→ Task instructions: Where the records below show a line containing "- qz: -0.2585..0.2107", start copying; end with the line containing "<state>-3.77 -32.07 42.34", and copy it too.

[Saved entries]
-*-*-

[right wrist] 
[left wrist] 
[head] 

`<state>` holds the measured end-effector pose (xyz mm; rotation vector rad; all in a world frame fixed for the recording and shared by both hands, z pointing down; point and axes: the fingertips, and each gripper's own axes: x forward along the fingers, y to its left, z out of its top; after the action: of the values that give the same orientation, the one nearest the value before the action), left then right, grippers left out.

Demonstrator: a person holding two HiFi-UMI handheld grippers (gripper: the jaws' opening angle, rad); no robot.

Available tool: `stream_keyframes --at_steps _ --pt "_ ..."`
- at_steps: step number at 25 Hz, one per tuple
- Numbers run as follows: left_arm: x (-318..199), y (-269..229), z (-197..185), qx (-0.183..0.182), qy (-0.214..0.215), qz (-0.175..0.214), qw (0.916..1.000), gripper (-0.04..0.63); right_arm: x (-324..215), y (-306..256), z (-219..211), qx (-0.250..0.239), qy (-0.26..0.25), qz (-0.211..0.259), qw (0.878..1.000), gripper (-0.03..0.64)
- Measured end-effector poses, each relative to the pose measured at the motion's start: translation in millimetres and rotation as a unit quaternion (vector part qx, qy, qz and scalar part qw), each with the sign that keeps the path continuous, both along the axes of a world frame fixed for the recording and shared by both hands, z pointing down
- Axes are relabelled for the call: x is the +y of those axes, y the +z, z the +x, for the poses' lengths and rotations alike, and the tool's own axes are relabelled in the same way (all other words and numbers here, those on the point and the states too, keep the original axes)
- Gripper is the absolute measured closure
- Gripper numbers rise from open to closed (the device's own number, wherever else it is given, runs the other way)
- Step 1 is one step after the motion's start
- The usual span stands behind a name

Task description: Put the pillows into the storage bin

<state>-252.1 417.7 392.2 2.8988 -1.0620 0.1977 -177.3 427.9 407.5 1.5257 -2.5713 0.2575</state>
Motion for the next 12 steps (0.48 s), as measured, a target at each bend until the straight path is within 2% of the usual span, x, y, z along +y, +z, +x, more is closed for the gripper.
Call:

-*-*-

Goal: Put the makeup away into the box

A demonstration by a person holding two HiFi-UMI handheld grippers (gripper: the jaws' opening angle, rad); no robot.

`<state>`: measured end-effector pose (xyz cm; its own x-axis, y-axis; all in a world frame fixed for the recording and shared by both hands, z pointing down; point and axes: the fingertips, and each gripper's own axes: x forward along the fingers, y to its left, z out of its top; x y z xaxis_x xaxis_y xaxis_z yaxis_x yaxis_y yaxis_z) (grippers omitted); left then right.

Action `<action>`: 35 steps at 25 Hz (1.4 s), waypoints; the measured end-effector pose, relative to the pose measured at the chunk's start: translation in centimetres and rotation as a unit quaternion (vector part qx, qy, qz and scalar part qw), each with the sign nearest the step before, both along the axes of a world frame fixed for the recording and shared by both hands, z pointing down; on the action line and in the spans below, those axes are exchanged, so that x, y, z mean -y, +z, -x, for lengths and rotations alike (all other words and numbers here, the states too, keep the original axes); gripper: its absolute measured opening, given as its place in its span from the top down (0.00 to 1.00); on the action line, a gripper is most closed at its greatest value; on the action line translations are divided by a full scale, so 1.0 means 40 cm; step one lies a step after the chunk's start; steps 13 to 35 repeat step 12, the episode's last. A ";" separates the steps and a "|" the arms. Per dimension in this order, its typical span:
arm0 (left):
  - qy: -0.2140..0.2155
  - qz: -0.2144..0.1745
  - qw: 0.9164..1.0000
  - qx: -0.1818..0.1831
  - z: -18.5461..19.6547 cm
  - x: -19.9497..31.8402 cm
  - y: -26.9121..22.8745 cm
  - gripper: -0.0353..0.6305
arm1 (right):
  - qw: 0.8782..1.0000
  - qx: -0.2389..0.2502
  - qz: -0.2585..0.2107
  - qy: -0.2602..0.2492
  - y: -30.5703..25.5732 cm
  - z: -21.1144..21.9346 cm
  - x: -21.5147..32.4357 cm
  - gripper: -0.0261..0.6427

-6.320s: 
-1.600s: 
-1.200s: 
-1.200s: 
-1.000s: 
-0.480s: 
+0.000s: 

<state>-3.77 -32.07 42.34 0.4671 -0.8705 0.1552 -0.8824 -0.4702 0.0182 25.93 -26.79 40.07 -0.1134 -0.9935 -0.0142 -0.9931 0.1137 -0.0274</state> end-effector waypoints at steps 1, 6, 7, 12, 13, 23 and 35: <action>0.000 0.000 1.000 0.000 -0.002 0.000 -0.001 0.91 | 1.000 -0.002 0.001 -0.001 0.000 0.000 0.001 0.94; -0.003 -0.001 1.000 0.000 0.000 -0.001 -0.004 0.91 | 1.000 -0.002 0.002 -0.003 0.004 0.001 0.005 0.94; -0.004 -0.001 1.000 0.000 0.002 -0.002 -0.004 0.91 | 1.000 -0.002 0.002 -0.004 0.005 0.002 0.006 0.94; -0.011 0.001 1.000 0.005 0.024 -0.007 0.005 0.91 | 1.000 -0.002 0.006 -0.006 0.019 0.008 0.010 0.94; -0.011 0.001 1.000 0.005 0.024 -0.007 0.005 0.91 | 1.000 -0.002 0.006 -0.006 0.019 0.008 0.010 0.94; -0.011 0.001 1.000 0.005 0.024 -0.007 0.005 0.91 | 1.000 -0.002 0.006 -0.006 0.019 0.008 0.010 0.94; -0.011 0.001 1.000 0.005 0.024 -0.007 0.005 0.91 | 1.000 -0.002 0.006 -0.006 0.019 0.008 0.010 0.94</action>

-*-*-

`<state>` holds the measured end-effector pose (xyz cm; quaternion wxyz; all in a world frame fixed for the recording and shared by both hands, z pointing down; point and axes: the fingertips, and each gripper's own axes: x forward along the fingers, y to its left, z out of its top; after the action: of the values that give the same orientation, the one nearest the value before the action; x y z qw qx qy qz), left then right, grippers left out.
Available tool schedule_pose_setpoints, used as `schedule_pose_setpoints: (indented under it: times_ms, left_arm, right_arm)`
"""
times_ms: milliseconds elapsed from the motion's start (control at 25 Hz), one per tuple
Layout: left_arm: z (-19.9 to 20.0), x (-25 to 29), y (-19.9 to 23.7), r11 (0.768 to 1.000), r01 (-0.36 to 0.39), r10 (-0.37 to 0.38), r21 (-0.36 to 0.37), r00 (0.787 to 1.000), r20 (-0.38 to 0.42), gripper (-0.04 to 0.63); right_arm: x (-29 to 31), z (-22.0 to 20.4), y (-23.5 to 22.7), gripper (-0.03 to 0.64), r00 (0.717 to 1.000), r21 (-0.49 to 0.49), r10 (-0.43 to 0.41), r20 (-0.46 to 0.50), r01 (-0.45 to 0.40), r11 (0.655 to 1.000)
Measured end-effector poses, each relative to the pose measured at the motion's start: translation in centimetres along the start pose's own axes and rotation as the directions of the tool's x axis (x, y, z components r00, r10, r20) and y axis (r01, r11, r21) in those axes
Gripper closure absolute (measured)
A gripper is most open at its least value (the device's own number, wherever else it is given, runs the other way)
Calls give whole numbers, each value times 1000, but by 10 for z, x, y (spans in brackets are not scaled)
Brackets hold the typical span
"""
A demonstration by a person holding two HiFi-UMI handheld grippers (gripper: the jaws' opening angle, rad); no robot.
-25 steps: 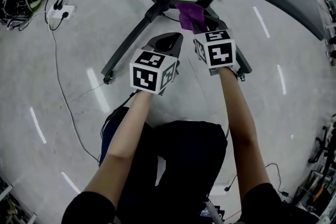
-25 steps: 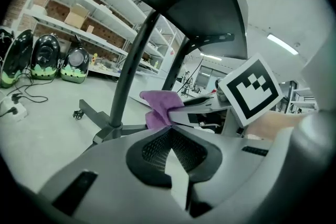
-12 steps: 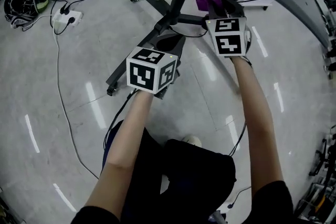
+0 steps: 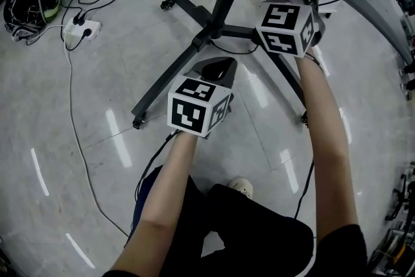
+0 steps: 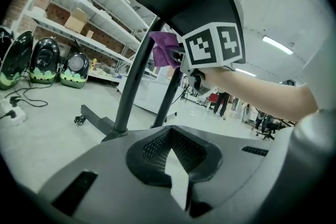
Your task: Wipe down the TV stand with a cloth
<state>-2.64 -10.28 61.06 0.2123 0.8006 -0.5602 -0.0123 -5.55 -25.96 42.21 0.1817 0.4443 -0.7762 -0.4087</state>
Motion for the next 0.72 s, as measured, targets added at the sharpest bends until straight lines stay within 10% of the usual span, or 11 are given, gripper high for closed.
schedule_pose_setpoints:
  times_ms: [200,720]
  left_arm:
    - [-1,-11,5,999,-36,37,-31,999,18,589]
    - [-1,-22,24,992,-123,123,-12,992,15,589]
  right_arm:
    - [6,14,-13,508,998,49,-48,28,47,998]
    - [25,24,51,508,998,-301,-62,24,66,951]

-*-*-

→ Response area:
  - qz: -0.2585..0.2107
  - qy: -0.2602..0.2492
  - y: -30.5703..25.5732 cm
  - z: -21.1144..21.9346 cm
  - x: -21.5147..32.4357 cm
  - gripper: -0.0261..0.6427

-6.320s: 
-1.600s: 
-1.200s: 
-1.200s: 
-1.000s: 
-0.480s: 
+0.000s: 

<state>-3.77 -32.07 42.34 0.4671 -0.8705 0.1552 -0.8824 -0.4702 0.0182 25.93 -26.79 40.07 -0.1134 -0.9935 -0.0142 -0.9931 0.1137 -0.0274</state> end-effector waypoints at steps 1, 6, 7, 12, 13, 23 and 35: <action>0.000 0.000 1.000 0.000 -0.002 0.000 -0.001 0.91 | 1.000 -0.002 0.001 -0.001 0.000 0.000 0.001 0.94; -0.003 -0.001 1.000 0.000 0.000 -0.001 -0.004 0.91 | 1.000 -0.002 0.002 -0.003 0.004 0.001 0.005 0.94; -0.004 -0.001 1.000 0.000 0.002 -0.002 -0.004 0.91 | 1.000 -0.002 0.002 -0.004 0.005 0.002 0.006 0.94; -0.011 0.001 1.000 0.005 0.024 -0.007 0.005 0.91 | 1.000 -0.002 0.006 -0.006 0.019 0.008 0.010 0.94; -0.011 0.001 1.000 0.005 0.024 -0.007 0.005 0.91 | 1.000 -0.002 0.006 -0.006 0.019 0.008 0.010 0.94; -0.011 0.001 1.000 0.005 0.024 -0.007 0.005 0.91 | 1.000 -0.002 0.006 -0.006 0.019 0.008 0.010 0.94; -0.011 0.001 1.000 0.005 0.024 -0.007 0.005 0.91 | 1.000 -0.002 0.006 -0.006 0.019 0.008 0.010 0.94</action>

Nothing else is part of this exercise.